• **Work required**
In the material below, list every line carrying the string "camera".

• **Data below**
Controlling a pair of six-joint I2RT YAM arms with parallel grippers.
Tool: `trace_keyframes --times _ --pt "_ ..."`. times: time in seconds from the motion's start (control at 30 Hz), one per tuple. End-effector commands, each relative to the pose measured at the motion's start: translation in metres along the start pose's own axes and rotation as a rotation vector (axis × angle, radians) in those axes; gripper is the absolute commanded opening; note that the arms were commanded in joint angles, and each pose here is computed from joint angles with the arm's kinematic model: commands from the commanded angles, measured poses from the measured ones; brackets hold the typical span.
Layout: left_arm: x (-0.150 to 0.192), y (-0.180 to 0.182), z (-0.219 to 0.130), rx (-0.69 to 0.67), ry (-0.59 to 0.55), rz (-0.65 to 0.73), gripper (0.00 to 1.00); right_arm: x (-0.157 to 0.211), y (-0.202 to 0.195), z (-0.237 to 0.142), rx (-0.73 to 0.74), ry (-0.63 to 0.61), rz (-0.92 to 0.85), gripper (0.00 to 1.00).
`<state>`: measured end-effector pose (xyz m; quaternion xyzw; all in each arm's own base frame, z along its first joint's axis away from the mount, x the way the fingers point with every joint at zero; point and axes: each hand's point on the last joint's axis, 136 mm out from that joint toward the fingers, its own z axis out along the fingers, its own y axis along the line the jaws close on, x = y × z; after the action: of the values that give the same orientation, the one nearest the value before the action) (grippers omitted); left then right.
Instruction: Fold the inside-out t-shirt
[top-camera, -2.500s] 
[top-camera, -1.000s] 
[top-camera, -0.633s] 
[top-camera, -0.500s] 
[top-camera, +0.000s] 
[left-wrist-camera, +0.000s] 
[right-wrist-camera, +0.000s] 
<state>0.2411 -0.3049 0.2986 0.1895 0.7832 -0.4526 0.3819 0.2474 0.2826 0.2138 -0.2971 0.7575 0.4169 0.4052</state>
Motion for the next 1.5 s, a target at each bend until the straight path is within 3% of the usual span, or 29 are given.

• **Exercise answer**
[top-camera, -2.500s] 
[top-camera, -1.000s] 
[top-camera, -0.633s] 
[top-camera, -0.500s] 
[top-camera, +0.000s] 
[left-wrist-camera, +0.000s] 
[right-wrist-camera, +0.000s] 

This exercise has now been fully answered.